Work item: Without the pictures, retype each line below exactly as it stands.

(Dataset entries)
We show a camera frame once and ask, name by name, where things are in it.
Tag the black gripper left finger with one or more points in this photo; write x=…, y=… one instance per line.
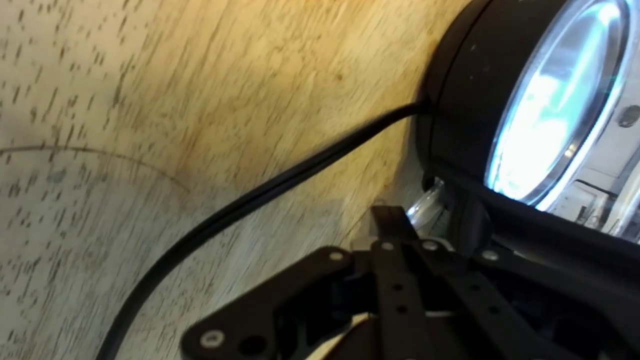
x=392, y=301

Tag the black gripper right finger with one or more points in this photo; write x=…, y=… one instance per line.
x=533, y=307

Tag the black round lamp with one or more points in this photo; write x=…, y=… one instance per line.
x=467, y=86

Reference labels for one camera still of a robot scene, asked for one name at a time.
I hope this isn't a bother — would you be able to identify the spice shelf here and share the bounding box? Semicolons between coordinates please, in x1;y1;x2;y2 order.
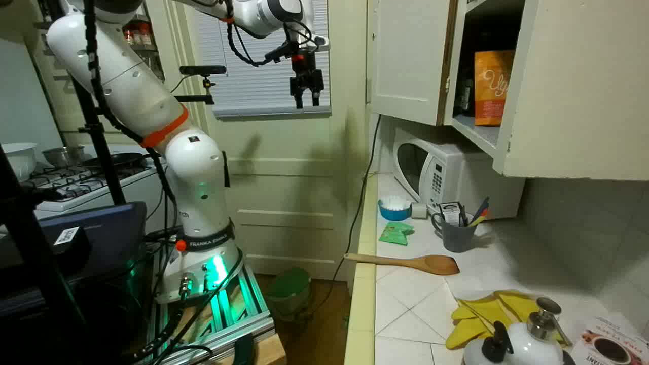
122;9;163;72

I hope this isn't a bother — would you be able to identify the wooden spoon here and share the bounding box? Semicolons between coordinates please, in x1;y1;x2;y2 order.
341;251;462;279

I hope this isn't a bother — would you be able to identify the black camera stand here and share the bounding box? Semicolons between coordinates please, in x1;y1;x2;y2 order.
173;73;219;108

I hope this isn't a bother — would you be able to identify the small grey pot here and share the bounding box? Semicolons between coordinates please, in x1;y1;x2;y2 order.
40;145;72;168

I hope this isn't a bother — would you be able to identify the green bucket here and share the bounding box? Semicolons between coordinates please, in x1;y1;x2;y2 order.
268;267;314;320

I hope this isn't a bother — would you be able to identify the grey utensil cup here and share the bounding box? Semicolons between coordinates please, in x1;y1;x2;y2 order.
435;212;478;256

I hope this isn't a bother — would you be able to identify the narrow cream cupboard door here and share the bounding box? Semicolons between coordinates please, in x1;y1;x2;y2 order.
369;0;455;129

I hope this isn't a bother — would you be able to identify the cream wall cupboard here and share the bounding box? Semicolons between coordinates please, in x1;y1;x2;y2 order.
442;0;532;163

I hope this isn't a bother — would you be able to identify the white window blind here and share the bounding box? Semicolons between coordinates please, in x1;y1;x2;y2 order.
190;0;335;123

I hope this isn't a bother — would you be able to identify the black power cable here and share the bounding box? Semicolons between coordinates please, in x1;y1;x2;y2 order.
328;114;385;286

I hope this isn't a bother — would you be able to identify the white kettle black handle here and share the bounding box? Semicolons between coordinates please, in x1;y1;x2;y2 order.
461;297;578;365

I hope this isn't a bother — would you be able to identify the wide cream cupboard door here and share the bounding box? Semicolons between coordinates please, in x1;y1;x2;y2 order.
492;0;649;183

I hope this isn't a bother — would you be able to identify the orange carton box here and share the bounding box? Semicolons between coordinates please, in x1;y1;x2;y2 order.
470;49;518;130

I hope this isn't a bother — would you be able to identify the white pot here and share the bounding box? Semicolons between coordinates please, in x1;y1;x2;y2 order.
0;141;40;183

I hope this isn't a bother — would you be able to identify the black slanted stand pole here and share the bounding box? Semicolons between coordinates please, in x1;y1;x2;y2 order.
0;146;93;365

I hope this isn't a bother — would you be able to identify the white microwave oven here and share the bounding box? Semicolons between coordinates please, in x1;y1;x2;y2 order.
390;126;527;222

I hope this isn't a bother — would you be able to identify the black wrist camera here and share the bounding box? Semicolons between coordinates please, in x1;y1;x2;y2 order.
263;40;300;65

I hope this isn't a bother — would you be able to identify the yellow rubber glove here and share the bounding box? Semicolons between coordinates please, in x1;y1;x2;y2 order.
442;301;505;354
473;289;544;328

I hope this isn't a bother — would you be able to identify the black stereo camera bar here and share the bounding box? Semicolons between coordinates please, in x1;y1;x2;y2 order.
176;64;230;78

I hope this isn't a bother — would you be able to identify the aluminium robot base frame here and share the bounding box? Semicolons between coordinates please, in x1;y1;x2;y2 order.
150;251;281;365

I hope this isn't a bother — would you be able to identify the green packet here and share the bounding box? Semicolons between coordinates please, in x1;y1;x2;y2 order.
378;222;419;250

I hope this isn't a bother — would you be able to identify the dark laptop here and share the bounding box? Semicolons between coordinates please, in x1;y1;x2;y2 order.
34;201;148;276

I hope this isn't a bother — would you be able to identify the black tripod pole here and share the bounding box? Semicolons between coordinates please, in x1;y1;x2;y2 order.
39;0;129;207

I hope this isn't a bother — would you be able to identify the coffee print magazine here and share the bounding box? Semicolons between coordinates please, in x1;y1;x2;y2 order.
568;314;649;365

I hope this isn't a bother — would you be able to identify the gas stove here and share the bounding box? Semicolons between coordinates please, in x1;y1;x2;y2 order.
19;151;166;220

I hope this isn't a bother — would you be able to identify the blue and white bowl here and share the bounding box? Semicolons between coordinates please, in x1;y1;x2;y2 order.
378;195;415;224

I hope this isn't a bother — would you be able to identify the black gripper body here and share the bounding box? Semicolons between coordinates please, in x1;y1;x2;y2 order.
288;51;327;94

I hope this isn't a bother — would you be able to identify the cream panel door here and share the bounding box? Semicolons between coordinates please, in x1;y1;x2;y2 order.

Exercise result:
We show a camera frame once and ask, name by name, where things are in it.
Tag the black gripper left finger with one or more points in this photo; write x=…, y=… one instance per line.
x=392, y=301

Tag the black gripper right finger with one or more points in this photo; write x=…, y=… one instance per line.
x=533, y=307

Tag the black round lamp with one or more points in this photo; write x=…, y=… one instance per line.
x=467, y=86

Reference labels for one camera still of a robot scene, asked for one name at a time.
I hope this isn't a bother — would you be able to identify the spice shelf here and share the bounding box? Semicolons between coordinates please, in x1;y1;x2;y2 order.
122;9;163;72

I hope this isn't a bother — would you be able to identify the wooden spoon here and share the bounding box? Semicolons between coordinates please, in x1;y1;x2;y2 order.
341;251;462;279

I hope this isn't a bother — would you be able to identify the black camera stand here and share the bounding box? Semicolons between coordinates please, in x1;y1;x2;y2 order.
173;73;219;108

I hope this isn't a bother — would you be able to identify the small grey pot here and share the bounding box? Semicolons between coordinates please, in x1;y1;x2;y2 order.
40;145;72;168

I hope this isn't a bother — would you be able to identify the green bucket here and share the bounding box? Semicolons between coordinates please, in x1;y1;x2;y2 order.
268;267;314;320

I hope this isn't a bother — would you be able to identify the grey utensil cup here and share the bounding box? Semicolons between coordinates please, in x1;y1;x2;y2 order.
435;212;478;256

I hope this isn't a bother — would you be able to identify the narrow cream cupboard door here and share the bounding box? Semicolons between coordinates please, in x1;y1;x2;y2 order.
369;0;455;129

I hope this isn't a bother — would you be able to identify the cream wall cupboard here and share the bounding box? Semicolons between coordinates please, in x1;y1;x2;y2 order.
442;0;532;163

I hope this isn't a bother — would you be able to identify the white window blind here and share the bounding box? Semicolons between coordinates please, in x1;y1;x2;y2 order.
190;0;335;123

I hope this isn't a bother — would you be able to identify the black power cable here and share the bounding box? Semicolons between coordinates please, in x1;y1;x2;y2 order.
328;114;385;286

I hope this isn't a bother — would you be able to identify the white kettle black handle here and share the bounding box? Semicolons between coordinates please, in x1;y1;x2;y2 order.
461;297;578;365

I hope this isn't a bother — would you be able to identify the wide cream cupboard door here and share the bounding box? Semicolons between coordinates please, in x1;y1;x2;y2 order.
492;0;649;183

I hope this isn't a bother — would you be able to identify the orange carton box here and share the bounding box? Semicolons between coordinates please, in x1;y1;x2;y2 order.
470;49;518;130

I hope this isn't a bother — would you be able to identify the white pot here and share the bounding box? Semicolons between coordinates please, in x1;y1;x2;y2 order.
0;141;40;183

I hope this isn't a bother — would you be able to identify the black slanted stand pole here and share the bounding box? Semicolons between coordinates please, in x1;y1;x2;y2 order.
0;146;93;365

I hope this isn't a bother — would you be able to identify the white microwave oven here and share the bounding box? Semicolons between coordinates please, in x1;y1;x2;y2 order.
390;126;527;222

I hope this isn't a bother — would you be able to identify the black wrist camera here and share the bounding box? Semicolons between coordinates please, in x1;y1;x2;y2 order.
263;40;300;65

I hope this isn't a bother — would you be able to identify the yellow rubber glove here and share the bounding box? Semicolons between coordinates please, in x1;y1;x2;y2 order.
442;301;505;354
473;289;544;328

I hope this isn't a bother — would you be able to identify the black stereo camera bar here and share the bounding box? Semicolons between coordinates please, in x1;y1;x2;y2 order.
176;64;230;78

I hope this isn't a bother — would you be able to identify the aluminium robot base frame here and share the bounding box? Semicolons between coordinates please, in x1;y1;x2;y2 order.
150;251;281;365

I hope this isn't a bother — would you be able to identify the green packet here and share the bounding box? Semicolons between coordinates please, in x1;y1;x2;y2 order.
378;222;419;250

I hope this isn't a bother — would you be able to identify the dark laptop here and share the bounding box? Semicolons between coordinates please, in x1;y1;x2;y2 order.
34;201;148;276

I hope this isn't a bother — would you be able to identify the black tripod pole here and share the bounding box? Semicolons between coordinates please, in x1;y1;x2;y2 order.
39;0;129;207

I hope this isn't a bother — would you be able to identify the coffee print magazine here and share the bounding box? Semicolons between coordinates please, in x1;y1;x2;y2 order.
568;314;649;365

I hope this isn't a bother — would you be able to identify the gas stove here and share the bounding box? Semicolons between coordinates please, in x1;y1;x2;y2 order.
19;151;166;220

I hope this isn't a bother — would you be able to identify the blue and white bowl here and share the bounding box? Semicolons between coordinates please, in x1;y1;x2;y2 order.
378;195;415;224

I hope this isn't a bother — would you be able to identify the black gripper body here and share the bounding box? Semicolons between coordinates please, in x1;y1;x2;y2 order.
288;51;327;94

I hope this isn't a bother — would you be able to identify the cream panel door here and share the bounding box? Semicolons between coordinates please, in x1;y1;x2;y2 order.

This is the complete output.